There are 3 Moves in This One

Someone told me off-hand in that blur of a week that I'm going to have a lot of firsts.

I didn't think that grief would look like Dad picking me up a Boston Red Sox World Series Winner 2018 shirt from BJ's and me trying it on and thinking “Mom will never see me in this shirt.” I didn't expect it to come out after I read Nic Stone's phenomenal novel Odd One Out, but suddenly I said, “Gosh, it sucks that I can't give this to Mom to see what she'll think about it.” After some questions from my housemates, I realized I don't even know if she had ever read the Harry Potter series due to her distaste of fantasy.


I was doing some Black Friday shopping with a housemate and noticed this journal called something like “My Dad's Story.” Its tagline said something along the lines of “Give this to your dad to fill out and cherish in new memories/knowledge.” I picked it up and considered it, because I'm realizing how much I don't know my parent's childhood stories (does that really matter though? I know them as my parents and have stories from that. Childhood stories are a nice added bonus but not essential to my overall view of Mom or Dad). I put it back because it's silly for me to give a book to my dad and say, “I want to know more about you. Fill this book out.” It was only after putting the book back and scanning the shelves was that the mother's version of this book had already sold out. It made me realize how much we depend on mothers, on women. I wondered for the fourteenth time that week what I had missed/am missing due to my mom's death.

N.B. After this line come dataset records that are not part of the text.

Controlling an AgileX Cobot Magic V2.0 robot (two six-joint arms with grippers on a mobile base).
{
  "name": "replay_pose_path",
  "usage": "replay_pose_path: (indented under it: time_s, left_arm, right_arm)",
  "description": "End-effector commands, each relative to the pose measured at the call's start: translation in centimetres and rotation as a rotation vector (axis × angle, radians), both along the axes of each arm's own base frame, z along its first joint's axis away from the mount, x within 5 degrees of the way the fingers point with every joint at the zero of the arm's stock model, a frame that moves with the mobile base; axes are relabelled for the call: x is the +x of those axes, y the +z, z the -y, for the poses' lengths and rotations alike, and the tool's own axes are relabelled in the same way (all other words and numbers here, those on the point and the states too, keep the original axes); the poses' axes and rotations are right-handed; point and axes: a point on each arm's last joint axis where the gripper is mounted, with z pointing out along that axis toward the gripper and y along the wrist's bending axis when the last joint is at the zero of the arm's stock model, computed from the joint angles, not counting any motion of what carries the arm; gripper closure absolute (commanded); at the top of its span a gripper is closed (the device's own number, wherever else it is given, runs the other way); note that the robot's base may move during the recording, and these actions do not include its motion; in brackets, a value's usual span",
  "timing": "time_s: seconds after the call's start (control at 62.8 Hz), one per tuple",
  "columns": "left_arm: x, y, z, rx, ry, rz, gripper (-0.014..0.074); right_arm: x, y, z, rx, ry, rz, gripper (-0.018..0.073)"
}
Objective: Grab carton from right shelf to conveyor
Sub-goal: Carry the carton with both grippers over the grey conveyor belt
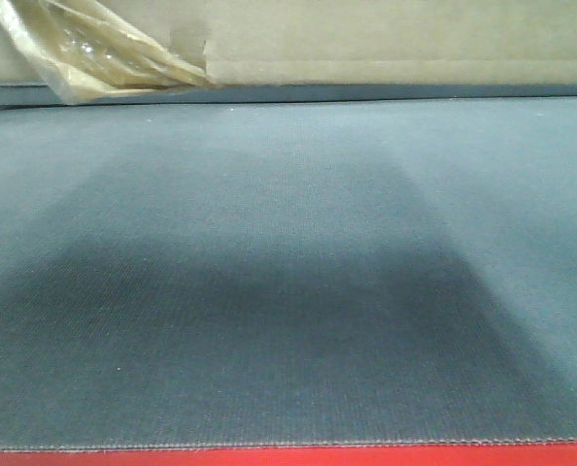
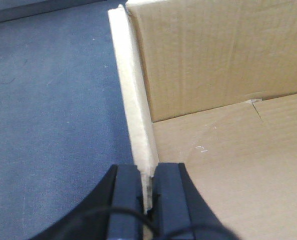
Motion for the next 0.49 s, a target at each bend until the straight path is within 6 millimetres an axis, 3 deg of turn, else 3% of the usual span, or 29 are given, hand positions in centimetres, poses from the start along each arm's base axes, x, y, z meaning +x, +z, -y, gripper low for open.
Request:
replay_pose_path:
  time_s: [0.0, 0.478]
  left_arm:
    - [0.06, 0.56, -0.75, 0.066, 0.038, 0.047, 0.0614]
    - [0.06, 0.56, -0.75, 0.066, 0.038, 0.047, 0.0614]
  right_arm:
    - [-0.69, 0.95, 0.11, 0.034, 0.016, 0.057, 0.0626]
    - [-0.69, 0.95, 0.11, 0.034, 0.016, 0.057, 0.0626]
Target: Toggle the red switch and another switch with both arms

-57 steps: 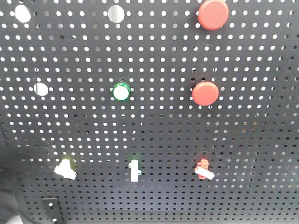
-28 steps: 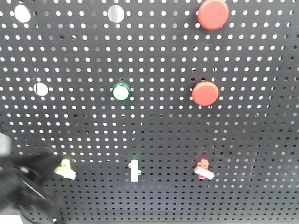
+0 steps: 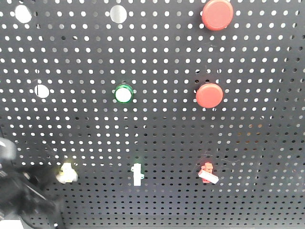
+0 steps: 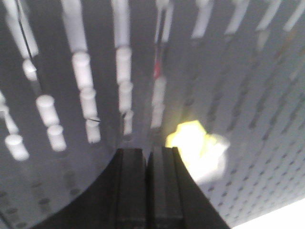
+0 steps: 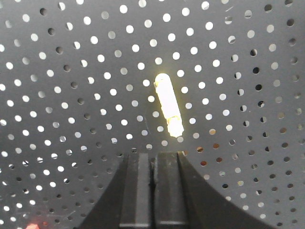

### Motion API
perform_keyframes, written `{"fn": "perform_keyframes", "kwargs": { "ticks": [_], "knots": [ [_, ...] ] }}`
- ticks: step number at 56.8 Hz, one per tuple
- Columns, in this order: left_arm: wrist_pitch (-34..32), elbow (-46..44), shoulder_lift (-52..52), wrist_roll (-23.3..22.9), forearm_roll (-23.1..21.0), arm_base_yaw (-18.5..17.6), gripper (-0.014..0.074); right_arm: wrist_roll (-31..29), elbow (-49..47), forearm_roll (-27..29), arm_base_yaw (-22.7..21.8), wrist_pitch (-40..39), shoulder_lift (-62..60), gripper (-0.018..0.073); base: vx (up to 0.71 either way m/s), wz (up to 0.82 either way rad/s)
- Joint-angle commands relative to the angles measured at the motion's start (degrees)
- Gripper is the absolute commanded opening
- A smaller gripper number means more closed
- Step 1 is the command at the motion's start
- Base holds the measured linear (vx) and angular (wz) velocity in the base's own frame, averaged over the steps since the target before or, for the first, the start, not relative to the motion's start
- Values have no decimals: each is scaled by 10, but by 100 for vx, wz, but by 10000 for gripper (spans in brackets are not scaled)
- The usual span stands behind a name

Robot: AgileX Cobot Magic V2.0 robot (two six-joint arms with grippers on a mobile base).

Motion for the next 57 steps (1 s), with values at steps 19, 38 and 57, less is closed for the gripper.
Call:
{"fn": "perform_keyframes", "kwargs": {
  "ticks": [19,38,57],
  "knots": [
    [23,-18,-32,-7,-10,1,3,-17,-21,-4,0,-25,3,-6,0,0],
    [73,-18,-167,-4,-12,1,3,-51,-21,-1,3,2,14,-6,0,0],
    [126,-18,-311,14,-9,1,3,-219,-21,74,237,-51,148,-6,0,0]
  ]
}}
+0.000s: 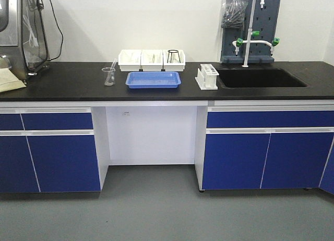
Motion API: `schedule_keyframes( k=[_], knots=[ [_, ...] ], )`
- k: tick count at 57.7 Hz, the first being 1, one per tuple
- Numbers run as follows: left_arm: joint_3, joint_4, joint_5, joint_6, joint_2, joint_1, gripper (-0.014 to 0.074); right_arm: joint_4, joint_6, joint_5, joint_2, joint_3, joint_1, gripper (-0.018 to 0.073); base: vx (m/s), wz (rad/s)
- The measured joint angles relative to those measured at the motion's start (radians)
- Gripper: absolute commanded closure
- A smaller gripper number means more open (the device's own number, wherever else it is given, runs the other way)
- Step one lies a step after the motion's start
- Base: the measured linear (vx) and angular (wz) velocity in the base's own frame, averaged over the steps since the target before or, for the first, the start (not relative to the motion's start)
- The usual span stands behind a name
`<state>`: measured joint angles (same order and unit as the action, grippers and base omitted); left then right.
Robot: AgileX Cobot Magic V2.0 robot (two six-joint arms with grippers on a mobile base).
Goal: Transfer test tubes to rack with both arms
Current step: 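Drive the base toward the bench with the beaker and rack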
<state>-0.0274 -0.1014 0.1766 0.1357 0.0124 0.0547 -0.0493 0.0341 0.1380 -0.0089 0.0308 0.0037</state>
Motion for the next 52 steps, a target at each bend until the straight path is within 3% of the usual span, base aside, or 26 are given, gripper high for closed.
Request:
schedule_keyframes(
  k=[52],
  knots=[
    [0.0, 0.0, 0.0, 0.0, 0.0, 0.0, 0.0601, 0.0, 0.0, 0.001, 0.0, 0.0, 0.0, 0.0568, 0.01, -0.01]
  ],
)
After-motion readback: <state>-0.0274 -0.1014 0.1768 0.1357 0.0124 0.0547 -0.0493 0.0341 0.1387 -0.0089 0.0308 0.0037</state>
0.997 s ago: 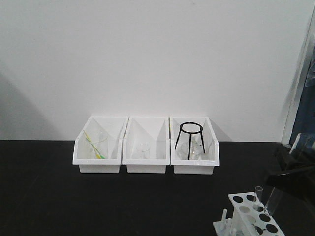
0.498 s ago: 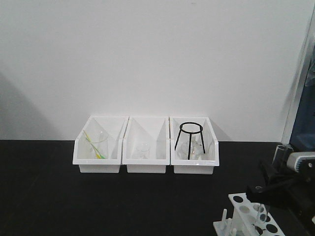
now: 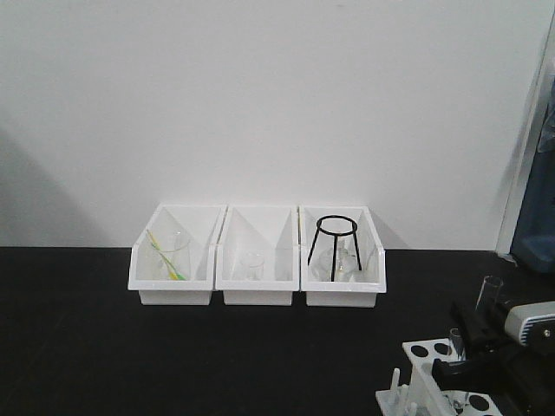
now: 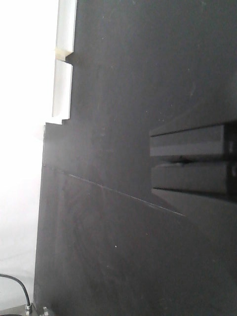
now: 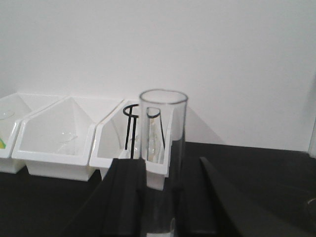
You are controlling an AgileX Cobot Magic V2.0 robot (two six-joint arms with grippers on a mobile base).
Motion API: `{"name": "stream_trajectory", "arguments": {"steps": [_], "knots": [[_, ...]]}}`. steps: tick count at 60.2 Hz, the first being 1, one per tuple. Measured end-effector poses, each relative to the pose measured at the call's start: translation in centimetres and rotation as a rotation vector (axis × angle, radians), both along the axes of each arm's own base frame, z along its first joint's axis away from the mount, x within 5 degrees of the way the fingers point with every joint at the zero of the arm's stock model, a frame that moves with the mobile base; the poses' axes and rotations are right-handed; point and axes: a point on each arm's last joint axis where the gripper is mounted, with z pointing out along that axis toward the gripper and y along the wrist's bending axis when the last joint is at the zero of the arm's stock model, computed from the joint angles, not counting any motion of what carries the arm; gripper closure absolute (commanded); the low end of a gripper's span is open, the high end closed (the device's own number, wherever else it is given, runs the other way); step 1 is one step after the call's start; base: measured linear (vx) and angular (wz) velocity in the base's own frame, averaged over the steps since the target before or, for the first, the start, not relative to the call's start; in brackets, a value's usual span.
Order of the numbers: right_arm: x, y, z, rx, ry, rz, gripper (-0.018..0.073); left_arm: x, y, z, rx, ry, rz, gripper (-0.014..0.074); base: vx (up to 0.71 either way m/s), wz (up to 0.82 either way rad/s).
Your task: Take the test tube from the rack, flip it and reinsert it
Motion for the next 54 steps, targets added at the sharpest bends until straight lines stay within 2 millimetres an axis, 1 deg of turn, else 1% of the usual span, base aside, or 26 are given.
{"name": "stream_trajectory", "arguments": {"steps": [10,17,24,32,43,54], "knots": [[0.5,0.1,-1.3,-0.007,0.042,0.000,0.0568,0.0,0.0,0.0,0.000,0.000,0.000,0.0603,0.00,0.00],[0.7,0.2,-1.7,0.014,0.041,-0.001,0.0568,0.0,0.0,0.0,0.000,0.000,0.000,0.0603,0.00,0.00],[0.5,0.2,-2.3,0.021,0.032,0.007,0.0568,0.0,0.0,0.0,0.000,0.000,0.000,0.0603,0.00,0.00],[0.3,0.3,-3.3,0.009,0.060,0.018,0.0568,0.0,0.0,0.0,0.000,0.000,0.000,0.0603,0.00,0.00],[0.3,0.4,-3.5,-0.001,0.073,0.030,0.0567,0.0,0.0,0.0,0.000,0.000,0.000,0.0603,0.00,0.00],[0.2,0.4,-4.2,-0.013,0.151,0.032,0.0560,0.0,0.0,0.0,0.000,0.000,0.000,0.0603,0.00,0.00]]}}
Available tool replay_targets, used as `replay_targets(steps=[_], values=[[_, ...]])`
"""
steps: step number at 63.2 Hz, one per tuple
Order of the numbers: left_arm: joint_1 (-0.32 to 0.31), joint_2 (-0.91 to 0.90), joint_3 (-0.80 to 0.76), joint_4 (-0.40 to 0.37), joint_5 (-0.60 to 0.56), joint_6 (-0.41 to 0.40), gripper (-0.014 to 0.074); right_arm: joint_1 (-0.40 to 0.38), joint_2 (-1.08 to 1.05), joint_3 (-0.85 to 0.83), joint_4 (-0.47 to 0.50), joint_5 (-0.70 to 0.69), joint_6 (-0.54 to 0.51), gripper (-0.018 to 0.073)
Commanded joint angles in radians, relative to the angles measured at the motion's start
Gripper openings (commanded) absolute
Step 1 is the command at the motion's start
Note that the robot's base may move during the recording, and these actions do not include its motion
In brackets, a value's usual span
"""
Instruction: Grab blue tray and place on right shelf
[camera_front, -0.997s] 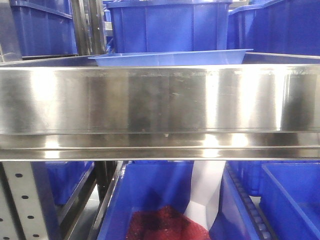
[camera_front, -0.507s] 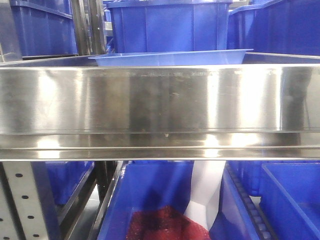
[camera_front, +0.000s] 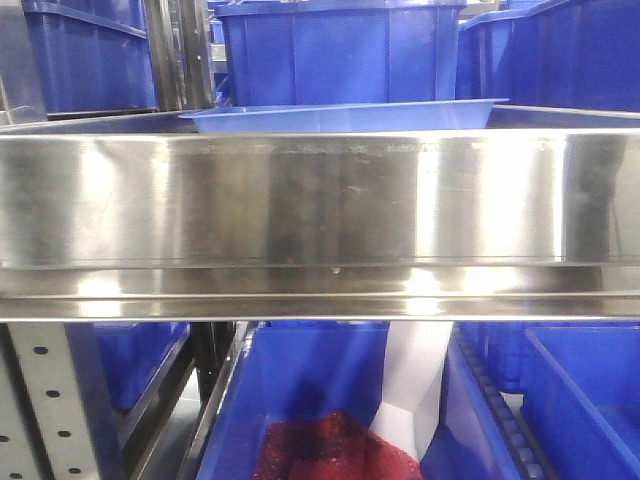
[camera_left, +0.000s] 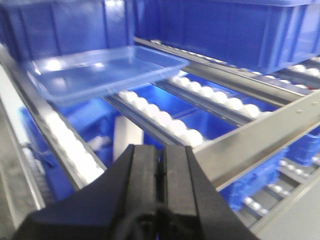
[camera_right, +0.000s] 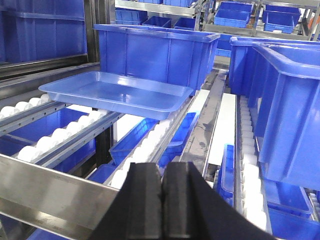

I didn't want this to be another Serious Alex™ post. If you had talked to me this week, you may have been surprised that I'm still doing my thing—doing homework, talking about homework, reading YA, cooking not-fantastic food. Life can't stop for me just because it stopped for Mom. Is that selfish to say? Am I not honoring her because I'm wrapped up in my own life? Who's the model for this—Jesus at Lazarus's grave? Joshua after Moses? God the Lord Almighty between the cross and the resurrection?

I didn't want this to be a Serious Alex™ post, but maybe it has to be because Happy Alex™ and Coping Alex™ can only handle the day-to-day interacts. This isn't to say that I need to be sad in my interactions throughout the day; actually, I don't think I can do that. It would be too much. I need to process bit by bit in my space mostly, which probably means this blog. I would apologize, but hey, you clicked the link.


I thought I had it all figured out when I accepted that Lori Vander Klay Johnson is in heaven and is more delighted and loved than she ever was down here. But really, does that comfort me when I'm starting to realize that memories of her will be slowly pushed out of my brain? That a good number of important people who haven't come into my life yet won't know half of the most influential force in my life? Despite all my brave faces during the whirlwind week from November 7th to 14th, I'm not so sure anymore.


I guess I want to leave you with my immense gratitude for every action, big or small, that you've done for me or with me over my short life so far. It seems silly to say and artificial because of the circumstance, but it's genuine.



Happy Alex™ wants to recommend Odd One Out by Nic Stone, arguably the best YA love triangle story ever written, and Reply All because I love those guys. They feel like my podcast uncles who I only see on holidays but to whom I owe lots of useless knowledge and hours of meaningful and silly entertainment. Thanks Alex and PJ. Here's to good hold music (see Episode #33 “@ISIS”) and weird Discord reporting (see Episode #130 “The Snapchat Thief”). She also wants to let you know that lentils are a great easy meal to make and that Newsroom is still a fantastic show, even if it was recommended by your ex-boyfriend.